- Opening Delimiter -
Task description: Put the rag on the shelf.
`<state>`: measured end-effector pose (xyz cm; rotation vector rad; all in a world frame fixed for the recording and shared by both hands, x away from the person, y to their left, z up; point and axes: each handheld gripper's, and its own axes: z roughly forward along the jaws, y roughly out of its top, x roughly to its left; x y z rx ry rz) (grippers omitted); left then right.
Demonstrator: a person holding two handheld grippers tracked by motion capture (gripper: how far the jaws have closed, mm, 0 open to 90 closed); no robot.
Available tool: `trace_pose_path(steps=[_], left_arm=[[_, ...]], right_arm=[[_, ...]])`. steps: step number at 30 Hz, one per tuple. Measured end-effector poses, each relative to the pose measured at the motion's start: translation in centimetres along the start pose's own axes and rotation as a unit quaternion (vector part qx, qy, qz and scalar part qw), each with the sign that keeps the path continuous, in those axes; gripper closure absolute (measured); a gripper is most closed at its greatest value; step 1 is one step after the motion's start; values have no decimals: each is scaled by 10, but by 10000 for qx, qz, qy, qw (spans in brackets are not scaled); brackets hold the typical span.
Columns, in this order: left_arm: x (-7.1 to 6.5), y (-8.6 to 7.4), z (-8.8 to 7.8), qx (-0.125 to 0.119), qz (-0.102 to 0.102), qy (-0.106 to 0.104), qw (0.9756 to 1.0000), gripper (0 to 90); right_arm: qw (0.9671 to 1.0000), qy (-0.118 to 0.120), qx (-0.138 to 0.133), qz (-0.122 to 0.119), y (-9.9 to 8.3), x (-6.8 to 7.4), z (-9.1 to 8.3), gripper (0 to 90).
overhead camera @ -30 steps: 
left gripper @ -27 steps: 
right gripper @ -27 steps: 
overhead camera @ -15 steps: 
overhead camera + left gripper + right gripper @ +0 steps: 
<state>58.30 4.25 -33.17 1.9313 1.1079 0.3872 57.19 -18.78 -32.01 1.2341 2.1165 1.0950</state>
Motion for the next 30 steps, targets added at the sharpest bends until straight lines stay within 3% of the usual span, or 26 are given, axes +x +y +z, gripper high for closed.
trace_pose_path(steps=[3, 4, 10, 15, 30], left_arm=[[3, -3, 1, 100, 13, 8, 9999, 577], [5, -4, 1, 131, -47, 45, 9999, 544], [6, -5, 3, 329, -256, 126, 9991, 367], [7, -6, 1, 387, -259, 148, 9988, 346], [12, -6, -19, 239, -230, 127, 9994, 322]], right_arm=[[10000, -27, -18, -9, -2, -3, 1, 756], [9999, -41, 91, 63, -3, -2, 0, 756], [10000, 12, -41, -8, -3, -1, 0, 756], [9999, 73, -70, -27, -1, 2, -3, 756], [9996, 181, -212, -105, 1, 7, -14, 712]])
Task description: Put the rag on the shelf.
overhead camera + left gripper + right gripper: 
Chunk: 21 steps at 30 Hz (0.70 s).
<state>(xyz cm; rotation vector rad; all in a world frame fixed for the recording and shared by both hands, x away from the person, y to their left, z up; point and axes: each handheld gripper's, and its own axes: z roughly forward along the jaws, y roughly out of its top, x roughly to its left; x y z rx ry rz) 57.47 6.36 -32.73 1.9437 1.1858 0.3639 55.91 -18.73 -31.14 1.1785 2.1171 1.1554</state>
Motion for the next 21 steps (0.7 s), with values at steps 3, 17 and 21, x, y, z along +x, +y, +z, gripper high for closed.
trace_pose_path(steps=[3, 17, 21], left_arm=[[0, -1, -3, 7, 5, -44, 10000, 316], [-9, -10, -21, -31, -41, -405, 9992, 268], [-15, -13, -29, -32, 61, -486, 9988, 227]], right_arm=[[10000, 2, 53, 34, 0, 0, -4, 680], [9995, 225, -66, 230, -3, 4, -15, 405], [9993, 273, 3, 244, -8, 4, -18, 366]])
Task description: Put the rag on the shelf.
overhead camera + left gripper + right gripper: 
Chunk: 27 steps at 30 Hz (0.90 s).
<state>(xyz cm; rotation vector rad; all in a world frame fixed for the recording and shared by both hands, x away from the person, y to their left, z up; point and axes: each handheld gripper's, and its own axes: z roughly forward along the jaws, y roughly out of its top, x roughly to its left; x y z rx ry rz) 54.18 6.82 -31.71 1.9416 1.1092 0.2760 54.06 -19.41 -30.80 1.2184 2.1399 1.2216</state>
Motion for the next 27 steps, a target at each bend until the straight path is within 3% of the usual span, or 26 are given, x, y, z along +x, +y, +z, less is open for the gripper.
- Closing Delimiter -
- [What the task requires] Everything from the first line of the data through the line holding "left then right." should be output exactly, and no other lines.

- [Answer section]
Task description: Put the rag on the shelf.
`<state>`: measured end-effector pose (xyz cm; rotation vector rad; all in a world frame fixed for the recording and shared by both hands, x away from the person, y to their left, z up; point and axes: each handheld gripper's, and its own axes: z roughly forward along the jaws, y roughly out of its top, x roughly to its left; x y z rx ry rz) (grippers omitted); left then right.

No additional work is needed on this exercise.